INSTRUCTIONS TO FOLLOW
Give an exact copy of the lines of the records below, starting at the line containing "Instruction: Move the" and running to the end.
===== DATASET EXTRACT
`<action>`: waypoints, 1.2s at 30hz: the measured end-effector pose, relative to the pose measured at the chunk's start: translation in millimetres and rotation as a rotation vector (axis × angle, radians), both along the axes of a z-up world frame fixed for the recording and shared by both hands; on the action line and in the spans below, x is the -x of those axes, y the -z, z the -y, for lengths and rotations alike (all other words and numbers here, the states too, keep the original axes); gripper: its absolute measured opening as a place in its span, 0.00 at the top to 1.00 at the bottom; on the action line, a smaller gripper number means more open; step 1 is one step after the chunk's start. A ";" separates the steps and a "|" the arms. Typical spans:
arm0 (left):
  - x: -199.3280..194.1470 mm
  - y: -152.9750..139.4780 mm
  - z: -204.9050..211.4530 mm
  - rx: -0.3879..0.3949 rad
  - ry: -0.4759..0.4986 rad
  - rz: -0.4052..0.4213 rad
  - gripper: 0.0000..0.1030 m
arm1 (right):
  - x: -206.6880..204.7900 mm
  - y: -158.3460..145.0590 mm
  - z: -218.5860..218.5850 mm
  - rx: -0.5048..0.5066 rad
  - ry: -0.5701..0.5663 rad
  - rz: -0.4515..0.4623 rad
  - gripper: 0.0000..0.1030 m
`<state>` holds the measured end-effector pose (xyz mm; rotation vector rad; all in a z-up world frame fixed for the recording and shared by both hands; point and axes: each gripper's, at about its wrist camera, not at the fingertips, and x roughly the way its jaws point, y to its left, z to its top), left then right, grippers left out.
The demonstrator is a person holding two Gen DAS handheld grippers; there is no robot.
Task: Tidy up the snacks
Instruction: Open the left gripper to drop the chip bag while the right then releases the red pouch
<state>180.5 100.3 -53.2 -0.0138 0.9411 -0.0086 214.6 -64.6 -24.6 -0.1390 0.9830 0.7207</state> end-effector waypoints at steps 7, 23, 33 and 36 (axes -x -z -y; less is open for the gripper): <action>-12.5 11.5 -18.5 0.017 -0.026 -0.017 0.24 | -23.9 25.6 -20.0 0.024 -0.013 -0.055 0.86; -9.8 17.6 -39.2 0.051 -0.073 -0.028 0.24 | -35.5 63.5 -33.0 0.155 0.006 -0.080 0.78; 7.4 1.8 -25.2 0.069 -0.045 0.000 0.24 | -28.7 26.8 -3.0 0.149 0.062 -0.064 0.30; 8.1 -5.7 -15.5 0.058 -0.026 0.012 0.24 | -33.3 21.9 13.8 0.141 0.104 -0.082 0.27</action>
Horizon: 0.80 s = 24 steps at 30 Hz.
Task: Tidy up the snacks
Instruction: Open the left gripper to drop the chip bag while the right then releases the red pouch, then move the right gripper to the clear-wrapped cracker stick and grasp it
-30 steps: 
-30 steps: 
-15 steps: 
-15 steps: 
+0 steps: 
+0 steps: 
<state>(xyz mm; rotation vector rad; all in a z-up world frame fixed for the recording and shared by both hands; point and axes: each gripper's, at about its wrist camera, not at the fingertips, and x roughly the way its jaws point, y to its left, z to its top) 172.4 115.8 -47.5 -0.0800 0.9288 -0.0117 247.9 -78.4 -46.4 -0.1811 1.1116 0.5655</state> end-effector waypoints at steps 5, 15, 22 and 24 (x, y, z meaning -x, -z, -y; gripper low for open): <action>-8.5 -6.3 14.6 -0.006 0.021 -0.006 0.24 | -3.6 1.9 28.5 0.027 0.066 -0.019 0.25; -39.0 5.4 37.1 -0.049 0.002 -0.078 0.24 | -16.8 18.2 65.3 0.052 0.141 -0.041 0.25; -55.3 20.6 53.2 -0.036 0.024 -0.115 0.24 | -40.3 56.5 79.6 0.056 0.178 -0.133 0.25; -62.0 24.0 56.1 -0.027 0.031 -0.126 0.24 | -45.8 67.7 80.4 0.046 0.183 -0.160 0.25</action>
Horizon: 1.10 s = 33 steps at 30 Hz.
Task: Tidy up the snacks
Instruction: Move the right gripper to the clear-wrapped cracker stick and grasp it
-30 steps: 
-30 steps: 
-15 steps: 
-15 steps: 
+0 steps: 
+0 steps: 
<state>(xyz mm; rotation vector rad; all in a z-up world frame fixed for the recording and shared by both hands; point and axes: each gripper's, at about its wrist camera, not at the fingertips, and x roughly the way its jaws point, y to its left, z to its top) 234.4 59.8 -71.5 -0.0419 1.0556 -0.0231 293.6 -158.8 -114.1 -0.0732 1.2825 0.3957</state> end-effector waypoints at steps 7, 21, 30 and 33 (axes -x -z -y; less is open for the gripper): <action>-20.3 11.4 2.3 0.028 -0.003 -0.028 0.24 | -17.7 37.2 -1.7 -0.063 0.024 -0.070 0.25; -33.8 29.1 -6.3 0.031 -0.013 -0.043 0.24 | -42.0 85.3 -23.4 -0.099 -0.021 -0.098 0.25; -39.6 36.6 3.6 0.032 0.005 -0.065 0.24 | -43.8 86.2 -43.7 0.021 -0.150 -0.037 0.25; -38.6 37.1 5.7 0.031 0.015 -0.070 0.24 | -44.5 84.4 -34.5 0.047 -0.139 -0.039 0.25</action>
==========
ANSWER BOX
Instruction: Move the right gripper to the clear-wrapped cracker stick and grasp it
-30 steps: 
-30 steps: 
-15 steps: 
-15 steps: 
+0 steps: 
+0 steps: 
<state>(xyz mm; rotation vector rad; all in a z-up world frame fixed for the recording and shared by both hands; point and axes: each gripper's, at about its wrist camera, not at the fingertips, and x roughly the way its jaws point, y to its left, z to its top) 234.4 59.8 -71.5 -0.0419 1.0556 -0.0231 293.6 -158.8 -114.1 -0.0732 1.2825 0.3957</state> end-effector waypoints at steps 7, 21, 30 and 33 (axes -x -z -y; less is open for the gripper): <action>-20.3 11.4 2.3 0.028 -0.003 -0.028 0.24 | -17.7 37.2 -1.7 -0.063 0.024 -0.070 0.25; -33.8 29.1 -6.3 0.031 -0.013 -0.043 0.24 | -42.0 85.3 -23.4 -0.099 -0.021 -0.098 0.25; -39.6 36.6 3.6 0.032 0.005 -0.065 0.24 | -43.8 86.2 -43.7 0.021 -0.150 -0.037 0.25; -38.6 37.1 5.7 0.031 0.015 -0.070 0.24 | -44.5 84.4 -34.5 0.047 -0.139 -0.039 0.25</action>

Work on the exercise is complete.